(Beginning of RECORDED INFORMATION)

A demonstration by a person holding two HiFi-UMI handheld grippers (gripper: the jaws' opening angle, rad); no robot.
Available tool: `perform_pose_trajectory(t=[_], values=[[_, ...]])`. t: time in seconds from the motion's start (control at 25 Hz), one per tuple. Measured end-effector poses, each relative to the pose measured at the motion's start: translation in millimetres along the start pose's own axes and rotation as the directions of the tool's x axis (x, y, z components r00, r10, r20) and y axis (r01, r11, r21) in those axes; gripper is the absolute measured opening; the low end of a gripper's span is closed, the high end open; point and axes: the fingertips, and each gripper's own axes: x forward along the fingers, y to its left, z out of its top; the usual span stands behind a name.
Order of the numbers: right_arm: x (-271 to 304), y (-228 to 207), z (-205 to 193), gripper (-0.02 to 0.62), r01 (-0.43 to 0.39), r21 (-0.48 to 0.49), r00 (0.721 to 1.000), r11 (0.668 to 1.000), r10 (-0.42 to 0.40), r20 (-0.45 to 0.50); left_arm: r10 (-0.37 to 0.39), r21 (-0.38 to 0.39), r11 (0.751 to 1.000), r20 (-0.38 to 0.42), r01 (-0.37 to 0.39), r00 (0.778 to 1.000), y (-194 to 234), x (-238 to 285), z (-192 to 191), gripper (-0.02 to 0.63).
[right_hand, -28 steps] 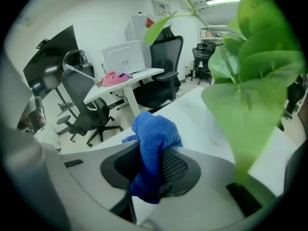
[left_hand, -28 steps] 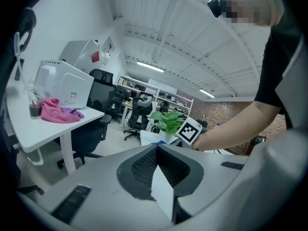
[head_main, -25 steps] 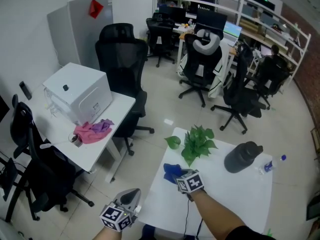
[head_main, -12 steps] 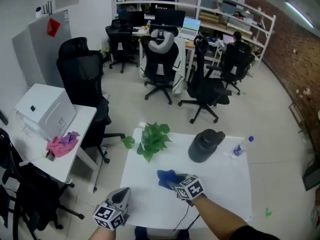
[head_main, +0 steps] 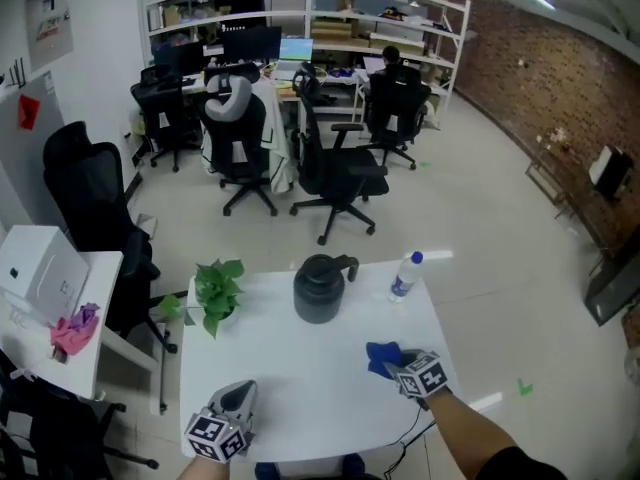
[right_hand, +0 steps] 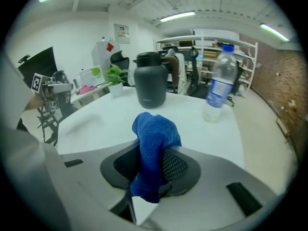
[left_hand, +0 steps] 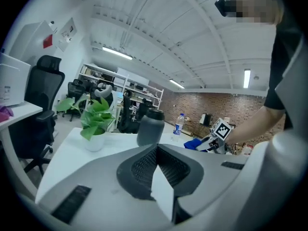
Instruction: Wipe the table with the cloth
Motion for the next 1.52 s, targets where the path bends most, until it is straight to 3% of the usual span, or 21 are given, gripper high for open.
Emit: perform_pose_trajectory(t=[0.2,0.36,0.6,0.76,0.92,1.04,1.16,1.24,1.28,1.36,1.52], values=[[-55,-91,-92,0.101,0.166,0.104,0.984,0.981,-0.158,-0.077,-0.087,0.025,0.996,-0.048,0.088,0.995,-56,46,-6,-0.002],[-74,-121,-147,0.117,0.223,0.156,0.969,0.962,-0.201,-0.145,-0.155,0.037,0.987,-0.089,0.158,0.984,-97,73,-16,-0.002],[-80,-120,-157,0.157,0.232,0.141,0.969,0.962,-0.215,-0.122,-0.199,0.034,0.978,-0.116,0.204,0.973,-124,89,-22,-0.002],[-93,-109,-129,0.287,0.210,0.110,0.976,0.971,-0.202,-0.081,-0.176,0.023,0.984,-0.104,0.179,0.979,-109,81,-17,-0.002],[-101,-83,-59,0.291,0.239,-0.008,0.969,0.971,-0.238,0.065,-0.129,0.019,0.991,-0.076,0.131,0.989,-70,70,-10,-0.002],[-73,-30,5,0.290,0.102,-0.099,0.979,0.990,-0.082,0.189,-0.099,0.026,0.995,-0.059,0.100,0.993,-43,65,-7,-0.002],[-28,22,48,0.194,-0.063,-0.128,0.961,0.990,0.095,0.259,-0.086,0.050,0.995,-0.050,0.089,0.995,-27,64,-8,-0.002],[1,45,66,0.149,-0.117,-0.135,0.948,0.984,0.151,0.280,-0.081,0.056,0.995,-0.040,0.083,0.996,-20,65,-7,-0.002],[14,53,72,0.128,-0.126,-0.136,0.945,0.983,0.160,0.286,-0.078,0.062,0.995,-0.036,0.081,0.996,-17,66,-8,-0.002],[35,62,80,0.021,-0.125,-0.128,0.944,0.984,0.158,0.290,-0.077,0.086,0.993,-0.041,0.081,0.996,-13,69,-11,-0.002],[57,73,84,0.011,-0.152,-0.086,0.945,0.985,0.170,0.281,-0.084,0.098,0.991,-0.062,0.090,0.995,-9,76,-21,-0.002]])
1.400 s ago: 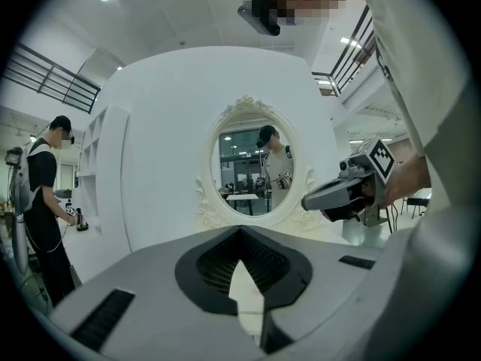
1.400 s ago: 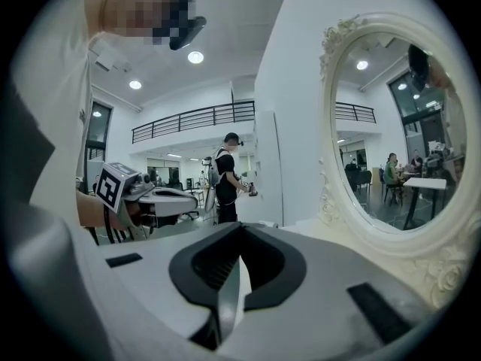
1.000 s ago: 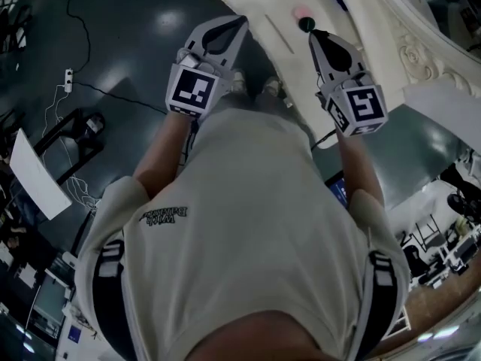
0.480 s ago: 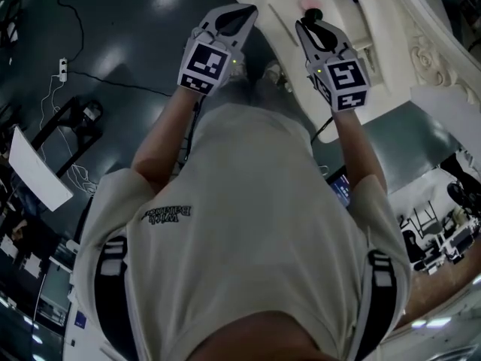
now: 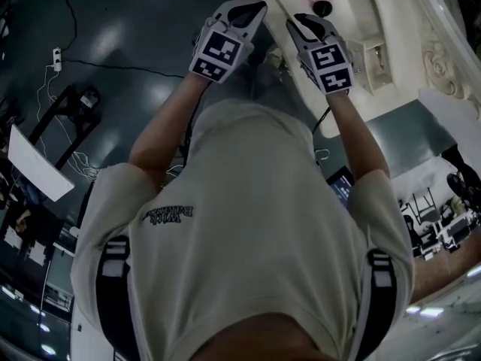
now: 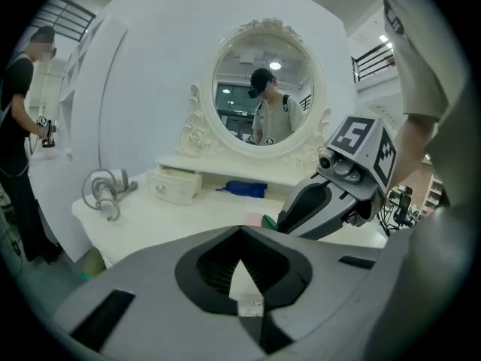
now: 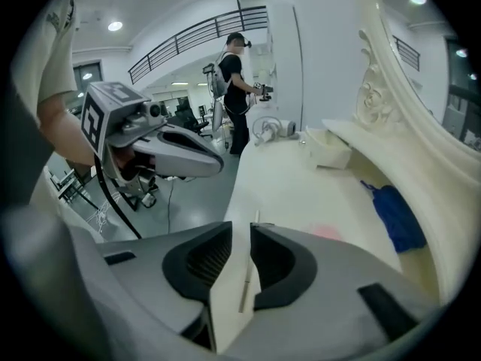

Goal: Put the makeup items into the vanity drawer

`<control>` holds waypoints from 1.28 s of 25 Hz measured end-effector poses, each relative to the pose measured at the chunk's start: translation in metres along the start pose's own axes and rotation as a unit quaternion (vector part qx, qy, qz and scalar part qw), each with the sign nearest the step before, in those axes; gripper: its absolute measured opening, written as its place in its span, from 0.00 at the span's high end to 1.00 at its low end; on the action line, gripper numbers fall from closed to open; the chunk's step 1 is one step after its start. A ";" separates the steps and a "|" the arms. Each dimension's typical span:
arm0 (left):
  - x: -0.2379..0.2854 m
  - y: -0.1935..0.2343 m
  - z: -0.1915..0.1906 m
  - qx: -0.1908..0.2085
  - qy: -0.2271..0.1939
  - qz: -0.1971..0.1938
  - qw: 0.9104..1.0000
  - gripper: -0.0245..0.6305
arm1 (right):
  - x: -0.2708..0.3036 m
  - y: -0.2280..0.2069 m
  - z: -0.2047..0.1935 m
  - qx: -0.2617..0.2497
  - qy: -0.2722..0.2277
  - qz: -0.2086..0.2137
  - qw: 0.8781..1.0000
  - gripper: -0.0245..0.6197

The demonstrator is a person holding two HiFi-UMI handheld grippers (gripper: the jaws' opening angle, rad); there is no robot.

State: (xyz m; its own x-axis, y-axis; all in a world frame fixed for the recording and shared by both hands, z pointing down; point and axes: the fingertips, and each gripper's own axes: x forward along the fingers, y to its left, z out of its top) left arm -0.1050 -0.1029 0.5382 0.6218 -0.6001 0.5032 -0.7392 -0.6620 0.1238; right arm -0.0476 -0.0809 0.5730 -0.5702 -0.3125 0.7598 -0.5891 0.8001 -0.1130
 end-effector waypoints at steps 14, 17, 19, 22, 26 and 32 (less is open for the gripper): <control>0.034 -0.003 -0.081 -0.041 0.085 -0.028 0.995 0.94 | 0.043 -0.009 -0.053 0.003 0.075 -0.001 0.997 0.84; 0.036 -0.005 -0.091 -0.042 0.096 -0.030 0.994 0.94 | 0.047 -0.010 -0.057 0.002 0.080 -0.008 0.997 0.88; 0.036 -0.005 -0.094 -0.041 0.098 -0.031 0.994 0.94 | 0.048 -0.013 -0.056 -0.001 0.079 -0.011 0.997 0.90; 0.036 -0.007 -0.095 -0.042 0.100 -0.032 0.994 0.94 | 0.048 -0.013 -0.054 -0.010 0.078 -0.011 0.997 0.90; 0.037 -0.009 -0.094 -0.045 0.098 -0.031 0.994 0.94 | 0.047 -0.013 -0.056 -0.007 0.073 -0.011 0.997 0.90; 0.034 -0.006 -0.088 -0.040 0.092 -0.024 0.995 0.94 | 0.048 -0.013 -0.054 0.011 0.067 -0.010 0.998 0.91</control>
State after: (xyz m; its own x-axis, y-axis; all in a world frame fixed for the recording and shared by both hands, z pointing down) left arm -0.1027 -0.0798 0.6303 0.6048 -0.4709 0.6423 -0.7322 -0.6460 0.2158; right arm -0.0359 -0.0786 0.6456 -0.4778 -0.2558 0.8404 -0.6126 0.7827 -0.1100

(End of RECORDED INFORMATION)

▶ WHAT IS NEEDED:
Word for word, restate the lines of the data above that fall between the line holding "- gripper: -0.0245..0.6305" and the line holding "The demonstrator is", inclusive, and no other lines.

▶ ANSWER FOR THIS EXERCISE:
  - gripper: -0.0245..0.6305
arm1 (right):
  - x: -0.2708..0.3036 m
  - y: -0.2280..0.2069 m
  - z: -0.2047..0.1935 m
  - qx: -0.2617..0.2497
  - qy: -0.2722..0.2277
  - qz: -0.2086..0.2137
  - qw: 0.8781..1.0000
  - gripper: -0.0245..0.6197

The demonstrator is a person holding two HiFi-UMI handheld grippers (gripper: the jaws' opening angle, rad); there is no robot.

Output for this exercise is now complete.